Most of the existing multivariate regression analyses focus on estimating the conditional mean of the response variable given its covariates. However, it is also crucial in various areas to capture the conditional covariances or correlations among the elements of a multivariate response vector based on covariates. We consider the following setting: let Y_n × q be a matrix of q response variables measured on n observations, where y_i represents the ith row of Y. Similarly, let X_n × p be a matrix of p covariates available for all n observations, where x_i represents the ith row of X. We assume that the observation y_i with covariates x_i has a conditional covariance matrix Σ_{x_i}. We propose a novel method called Covariance Regression with Random Forests (CovRegRF) to estimate the covariance matrix of a multivariate response Y given a set of covariates X, using a random forest framework. Random forest trees are built with a specialized splitting criterion $$\sqrt{n_Ln_R}*d(\Sigma^L, \Sigma^R)$$ where Σ^L and Σ^R are the covariance matrix estimates of left and right nodes, and n_L and n_R are the left and right node sizes, respectively, d(Σ^L, Σ^R) is the Euclidean distance between the upper triangular part of the two matrices and computed as follows: $$d(A, B) = \sqrt{\sum_{i=1}^{q}\sum_{j=i}^{q} (\mathbf{A}_{ij} - \mathbf{B}_{ij})^2}$$ where A_q × q and B_q × q are symmetric matrices. For a new observation, the random forest provides the set of nearest neighbour out-of-bag observations which is used to estimate the conditional covariance matrix for that observation.

Significance test

We propose a hypothesis test to evaluate the effect of a subset of covariates on the covariance matrix estimates while controlling for the other covariates. Let Σ_X be the conditional covariance matrix of Y given all X variables and Σ_X^c is the conditional covariance matrix of Y given only the set of controlling X variables. If a subset of covariates has an effect on the covariance matrix estimates obtained with the proposed method, then Σ_X should be significantly different from Σ_X^c. We conduct a permutation test for the null hypothesis H₀ : Σ_X = Σ_X^c We estimate a p-value with the permutation test. If the p-value is less than the pre-specified significance level α, we reject the null hypothesis.

Data analysis

We will show how to use the CovRegRF package on a generated data set. The data set consists of two multivariate data sets: X_n × 3 and Y_n × 3. The sample size (n) is 200. The covariance matrix of Y depends on X₁ and X₂ (i.e. X₃ is a noise variable). We load the data and split it into train and test sets:

library(CovRegRF)
data(data)
xvar.names <- colnames(data$X)
yvar.names <- colnames(data$Y)
data1 <- data.frame(data$X, data$Y)

set.seed(4567)
smp <- sample(1:nrow(data1), size = round(nrow(data1)*0.6), replace = FALSE)
traindata <- data1[smp,, drop=FALSE]
testdata <- data1[-smp, xvar.names, drop=FALSE]
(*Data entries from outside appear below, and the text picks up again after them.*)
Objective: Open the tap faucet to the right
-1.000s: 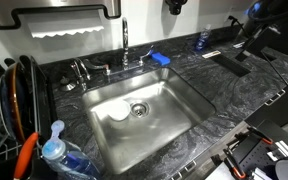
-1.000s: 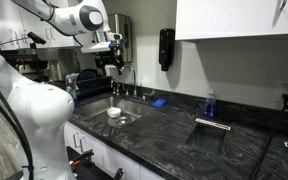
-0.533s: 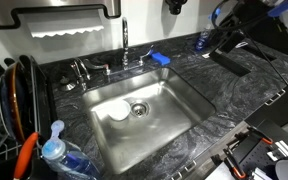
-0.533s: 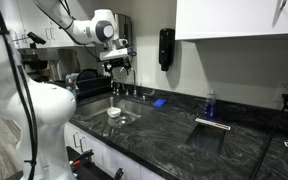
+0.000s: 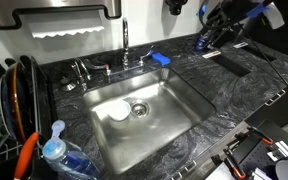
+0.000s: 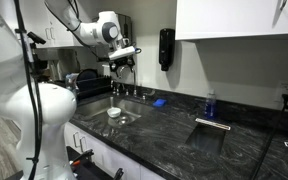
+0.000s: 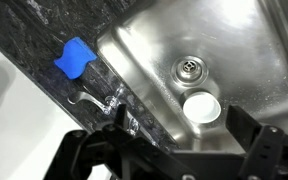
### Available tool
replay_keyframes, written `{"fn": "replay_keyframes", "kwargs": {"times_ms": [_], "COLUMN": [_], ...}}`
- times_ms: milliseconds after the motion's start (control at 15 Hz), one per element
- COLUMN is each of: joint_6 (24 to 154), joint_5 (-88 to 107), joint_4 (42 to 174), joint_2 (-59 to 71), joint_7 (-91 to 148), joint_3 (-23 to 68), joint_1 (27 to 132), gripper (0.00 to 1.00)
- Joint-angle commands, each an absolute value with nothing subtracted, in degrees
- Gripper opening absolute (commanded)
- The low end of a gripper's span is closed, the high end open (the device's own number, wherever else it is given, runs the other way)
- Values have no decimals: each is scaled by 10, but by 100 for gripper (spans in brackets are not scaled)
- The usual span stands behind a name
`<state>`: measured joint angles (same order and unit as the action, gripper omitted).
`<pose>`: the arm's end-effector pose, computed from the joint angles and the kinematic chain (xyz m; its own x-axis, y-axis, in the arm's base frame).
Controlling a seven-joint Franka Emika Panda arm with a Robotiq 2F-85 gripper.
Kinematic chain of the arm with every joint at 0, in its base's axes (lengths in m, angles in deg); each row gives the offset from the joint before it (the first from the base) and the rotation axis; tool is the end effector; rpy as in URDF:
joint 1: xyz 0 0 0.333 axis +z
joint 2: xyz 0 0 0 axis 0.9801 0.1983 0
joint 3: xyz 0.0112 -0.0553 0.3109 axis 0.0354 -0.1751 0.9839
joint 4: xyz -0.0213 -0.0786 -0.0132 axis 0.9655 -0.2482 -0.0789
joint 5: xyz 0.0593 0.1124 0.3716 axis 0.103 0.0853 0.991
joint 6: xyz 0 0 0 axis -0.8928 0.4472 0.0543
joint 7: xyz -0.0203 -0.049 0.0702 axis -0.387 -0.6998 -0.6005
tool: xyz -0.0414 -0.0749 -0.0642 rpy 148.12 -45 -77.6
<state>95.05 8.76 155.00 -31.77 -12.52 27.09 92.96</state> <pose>0.4451 0.1220 0.4854 0.5313 0.8003 0.2779 0.7527 -0.5964 0.2787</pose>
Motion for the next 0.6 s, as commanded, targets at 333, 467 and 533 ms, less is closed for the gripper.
{"fn": "replay_keyframes", "kwargs": {"times_ms": [333,467,533], "joint_6": [984,1021,1041], "joint_5": [70,60,57], "joint_4": [1501,1475,1463], "joint_2": [-236,-193,-171], "joint_7": [-170,-211,-233], "joint_3": [272,274,275], "joint_1": [930,927,925], "gripper": [100,100,100]}}
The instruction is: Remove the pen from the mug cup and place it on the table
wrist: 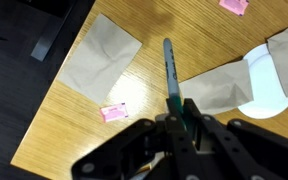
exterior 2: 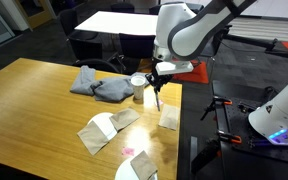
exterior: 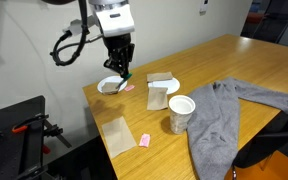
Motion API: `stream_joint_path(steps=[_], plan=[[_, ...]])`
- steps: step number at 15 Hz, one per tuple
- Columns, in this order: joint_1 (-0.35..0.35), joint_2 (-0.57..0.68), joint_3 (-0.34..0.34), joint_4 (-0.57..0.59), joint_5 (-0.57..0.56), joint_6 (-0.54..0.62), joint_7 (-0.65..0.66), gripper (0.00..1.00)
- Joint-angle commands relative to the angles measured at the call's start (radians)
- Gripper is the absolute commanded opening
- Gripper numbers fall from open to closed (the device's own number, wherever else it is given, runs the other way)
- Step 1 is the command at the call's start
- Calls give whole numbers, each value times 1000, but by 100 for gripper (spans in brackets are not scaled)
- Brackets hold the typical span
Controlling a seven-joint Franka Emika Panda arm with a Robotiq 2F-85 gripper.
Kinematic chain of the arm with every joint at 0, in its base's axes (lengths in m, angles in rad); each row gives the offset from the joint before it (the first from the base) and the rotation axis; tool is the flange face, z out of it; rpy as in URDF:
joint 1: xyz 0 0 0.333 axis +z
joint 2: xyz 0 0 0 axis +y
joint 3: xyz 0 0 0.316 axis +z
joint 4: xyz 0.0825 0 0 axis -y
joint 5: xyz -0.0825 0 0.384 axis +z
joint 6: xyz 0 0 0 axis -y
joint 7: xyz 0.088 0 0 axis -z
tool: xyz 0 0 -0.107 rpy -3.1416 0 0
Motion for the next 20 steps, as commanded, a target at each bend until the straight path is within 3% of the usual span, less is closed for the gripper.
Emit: stream_joint_path(steps=[1, 10, 18, 19, 20], plan=[[-28, 94, 23, 69, 57, -39, -101, 3], [-83, 310, 77, 207, 246, 15, -302, 3], [-68, 452, 70, 288, 235, 85, -279, 3], [-65, 461, 68, 293, 231, 86, -275, 13], [-59, 467, 62, 296, 222, 92, -270, 39]])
Firstly, we check the global effect of X on the covariance matrix estimates by applying the significance test for the three covariates.
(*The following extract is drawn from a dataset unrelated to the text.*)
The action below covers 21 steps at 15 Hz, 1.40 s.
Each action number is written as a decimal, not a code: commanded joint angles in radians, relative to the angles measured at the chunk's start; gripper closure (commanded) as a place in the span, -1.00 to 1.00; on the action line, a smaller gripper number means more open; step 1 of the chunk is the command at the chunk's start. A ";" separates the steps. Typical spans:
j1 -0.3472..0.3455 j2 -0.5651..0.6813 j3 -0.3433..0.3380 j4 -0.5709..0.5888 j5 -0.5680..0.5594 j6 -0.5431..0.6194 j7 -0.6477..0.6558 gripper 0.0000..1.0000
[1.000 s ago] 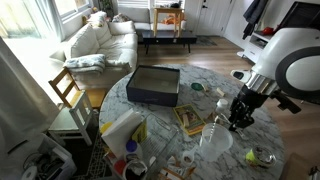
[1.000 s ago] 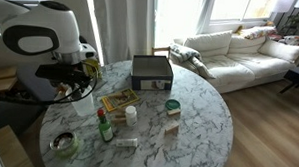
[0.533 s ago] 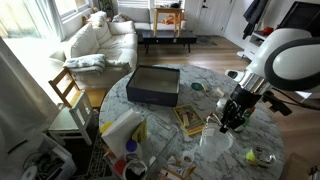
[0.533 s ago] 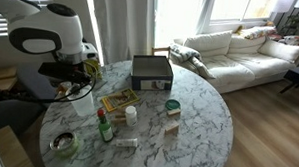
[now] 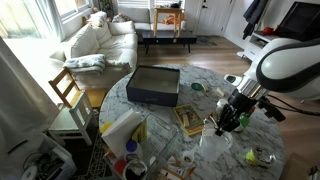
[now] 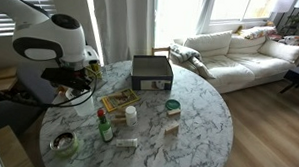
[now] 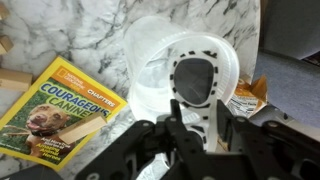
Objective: Take the plastic cup out of the clear box then remove the green bottle from it and place the pair of sunglasses in it
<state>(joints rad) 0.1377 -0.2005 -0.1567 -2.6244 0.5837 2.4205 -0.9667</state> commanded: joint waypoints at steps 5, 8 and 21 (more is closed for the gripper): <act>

formula <- as.formula(paste(paste(yvar.names, collapse="+"), ".", sep=" ~ "))
globalsig.obj <- significance.test(formula, traindata, params.rfsrc = list(ntree = 200), 
                                   nperm = 10, test.vars = NULL)
globalsig.obj$pvalue
#> [1] 0

Using 10 permutations, the estimated p-value is 0 which is smaller than the significance level (α) of 0.05 and we reject the null hypothesis indicating the conditional covariance matrices significantly vary with the set of covariates. When performing a permutation test to estimate a p-value, we need more than 10 permutations. Using 500 permutations, the estimated p-value is 0.012. The computational time increases with the number of permutations.

Next, we apply the proposed method with covregrf() and get the out-of-bag (OOB) covariance matrix estimates for the training observations.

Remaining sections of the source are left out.